- [PROBLEM DESCRIPTION] Write out the stretch of lines below that begins at the line with "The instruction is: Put" and ends at the line with "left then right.", including both, exactly as given and nothing more.

- [INFORMATION PROVIDED]
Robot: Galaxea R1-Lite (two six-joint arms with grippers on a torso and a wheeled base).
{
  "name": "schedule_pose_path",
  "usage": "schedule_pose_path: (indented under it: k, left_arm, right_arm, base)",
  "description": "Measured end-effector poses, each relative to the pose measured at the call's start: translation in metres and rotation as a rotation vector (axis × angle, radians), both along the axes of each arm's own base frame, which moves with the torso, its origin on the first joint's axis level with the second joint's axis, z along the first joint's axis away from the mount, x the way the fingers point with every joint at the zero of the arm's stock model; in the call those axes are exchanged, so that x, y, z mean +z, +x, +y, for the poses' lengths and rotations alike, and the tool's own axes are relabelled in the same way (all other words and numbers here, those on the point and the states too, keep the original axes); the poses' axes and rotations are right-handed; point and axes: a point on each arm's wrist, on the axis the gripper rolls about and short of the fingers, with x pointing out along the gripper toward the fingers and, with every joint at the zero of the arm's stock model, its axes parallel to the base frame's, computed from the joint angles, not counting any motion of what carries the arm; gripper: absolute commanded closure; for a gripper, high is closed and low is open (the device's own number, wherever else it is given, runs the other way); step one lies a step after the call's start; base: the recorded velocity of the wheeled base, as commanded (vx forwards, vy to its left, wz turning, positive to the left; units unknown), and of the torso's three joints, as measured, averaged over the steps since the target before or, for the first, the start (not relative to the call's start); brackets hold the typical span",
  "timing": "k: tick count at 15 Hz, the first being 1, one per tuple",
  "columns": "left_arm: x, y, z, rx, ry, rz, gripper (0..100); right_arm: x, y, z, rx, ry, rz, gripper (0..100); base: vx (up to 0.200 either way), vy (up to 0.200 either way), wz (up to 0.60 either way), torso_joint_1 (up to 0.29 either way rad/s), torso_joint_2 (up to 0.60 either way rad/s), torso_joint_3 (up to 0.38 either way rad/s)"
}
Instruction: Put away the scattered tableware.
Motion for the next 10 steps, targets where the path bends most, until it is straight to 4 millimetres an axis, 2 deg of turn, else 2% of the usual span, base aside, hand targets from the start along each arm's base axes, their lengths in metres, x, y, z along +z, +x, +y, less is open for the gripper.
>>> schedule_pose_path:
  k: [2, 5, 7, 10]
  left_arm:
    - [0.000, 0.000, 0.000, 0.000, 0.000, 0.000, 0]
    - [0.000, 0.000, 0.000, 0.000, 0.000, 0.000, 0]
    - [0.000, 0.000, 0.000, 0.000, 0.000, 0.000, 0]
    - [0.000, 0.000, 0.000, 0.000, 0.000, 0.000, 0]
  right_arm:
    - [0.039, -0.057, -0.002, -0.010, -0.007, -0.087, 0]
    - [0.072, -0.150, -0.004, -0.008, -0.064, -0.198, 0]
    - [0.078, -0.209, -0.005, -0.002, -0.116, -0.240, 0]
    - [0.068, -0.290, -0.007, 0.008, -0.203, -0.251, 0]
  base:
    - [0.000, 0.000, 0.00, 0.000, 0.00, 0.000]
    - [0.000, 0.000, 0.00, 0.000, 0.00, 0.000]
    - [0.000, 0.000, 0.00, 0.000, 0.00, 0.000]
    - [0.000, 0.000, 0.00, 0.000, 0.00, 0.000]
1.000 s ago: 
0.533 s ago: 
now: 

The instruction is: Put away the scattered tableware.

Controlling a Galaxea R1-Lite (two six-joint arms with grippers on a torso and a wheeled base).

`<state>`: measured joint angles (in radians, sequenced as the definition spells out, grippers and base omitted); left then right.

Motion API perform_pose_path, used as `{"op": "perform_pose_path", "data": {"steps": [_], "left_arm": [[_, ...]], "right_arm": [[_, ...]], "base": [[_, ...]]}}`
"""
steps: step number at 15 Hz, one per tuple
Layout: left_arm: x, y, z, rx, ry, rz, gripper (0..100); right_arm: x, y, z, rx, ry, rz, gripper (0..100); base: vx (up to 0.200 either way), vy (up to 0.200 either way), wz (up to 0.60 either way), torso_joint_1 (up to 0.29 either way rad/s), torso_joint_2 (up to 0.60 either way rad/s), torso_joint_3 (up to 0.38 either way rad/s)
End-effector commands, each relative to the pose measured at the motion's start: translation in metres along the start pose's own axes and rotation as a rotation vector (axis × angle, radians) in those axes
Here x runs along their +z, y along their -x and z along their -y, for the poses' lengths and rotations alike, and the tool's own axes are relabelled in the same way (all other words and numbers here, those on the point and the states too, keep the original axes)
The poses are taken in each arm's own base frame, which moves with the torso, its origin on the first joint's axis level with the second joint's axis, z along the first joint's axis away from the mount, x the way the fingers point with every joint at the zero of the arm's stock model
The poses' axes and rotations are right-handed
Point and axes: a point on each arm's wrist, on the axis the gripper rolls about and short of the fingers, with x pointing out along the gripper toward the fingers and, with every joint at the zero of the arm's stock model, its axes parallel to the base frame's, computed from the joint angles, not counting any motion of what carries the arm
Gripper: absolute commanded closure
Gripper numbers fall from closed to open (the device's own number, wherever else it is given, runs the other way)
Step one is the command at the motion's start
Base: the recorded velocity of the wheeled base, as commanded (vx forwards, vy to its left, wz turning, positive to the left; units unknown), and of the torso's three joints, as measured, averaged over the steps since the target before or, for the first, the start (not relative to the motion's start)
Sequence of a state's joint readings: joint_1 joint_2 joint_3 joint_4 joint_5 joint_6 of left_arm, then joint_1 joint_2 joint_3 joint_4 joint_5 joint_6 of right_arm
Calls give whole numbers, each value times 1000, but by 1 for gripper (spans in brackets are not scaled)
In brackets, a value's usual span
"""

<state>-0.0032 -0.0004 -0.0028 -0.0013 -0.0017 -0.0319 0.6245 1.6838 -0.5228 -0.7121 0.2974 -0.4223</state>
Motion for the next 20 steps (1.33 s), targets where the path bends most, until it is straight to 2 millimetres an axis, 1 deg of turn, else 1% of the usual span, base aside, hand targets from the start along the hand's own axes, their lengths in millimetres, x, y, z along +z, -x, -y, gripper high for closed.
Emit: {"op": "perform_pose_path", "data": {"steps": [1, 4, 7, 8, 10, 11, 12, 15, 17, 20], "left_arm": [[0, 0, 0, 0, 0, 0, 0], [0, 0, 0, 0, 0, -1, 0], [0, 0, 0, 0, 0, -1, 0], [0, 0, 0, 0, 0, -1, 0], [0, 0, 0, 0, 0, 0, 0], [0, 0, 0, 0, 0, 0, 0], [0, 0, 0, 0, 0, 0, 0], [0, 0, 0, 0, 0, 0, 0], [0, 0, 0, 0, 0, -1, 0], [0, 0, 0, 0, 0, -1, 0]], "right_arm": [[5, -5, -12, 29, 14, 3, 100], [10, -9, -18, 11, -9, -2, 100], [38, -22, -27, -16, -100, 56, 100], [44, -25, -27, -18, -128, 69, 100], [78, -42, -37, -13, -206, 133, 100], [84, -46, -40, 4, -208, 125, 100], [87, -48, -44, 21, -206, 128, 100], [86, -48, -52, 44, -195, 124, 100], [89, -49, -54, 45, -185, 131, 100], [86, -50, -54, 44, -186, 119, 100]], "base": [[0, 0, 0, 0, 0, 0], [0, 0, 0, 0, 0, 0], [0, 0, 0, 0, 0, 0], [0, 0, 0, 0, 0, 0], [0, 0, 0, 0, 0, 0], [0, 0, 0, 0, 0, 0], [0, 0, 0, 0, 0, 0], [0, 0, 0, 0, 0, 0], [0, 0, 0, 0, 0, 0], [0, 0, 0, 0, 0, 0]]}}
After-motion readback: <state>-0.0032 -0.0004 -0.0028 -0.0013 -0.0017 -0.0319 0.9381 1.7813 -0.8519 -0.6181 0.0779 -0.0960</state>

- [TASK SOLUTION]
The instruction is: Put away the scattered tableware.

Controlling a Galaxea R1-Lite (two six-joint arms with grippers on a torso and a wheeled base).

`<state>`: measured joint angles (in radians, sequenced as the definition spells out, grippers and base omitted); left then right.

That finishes the output.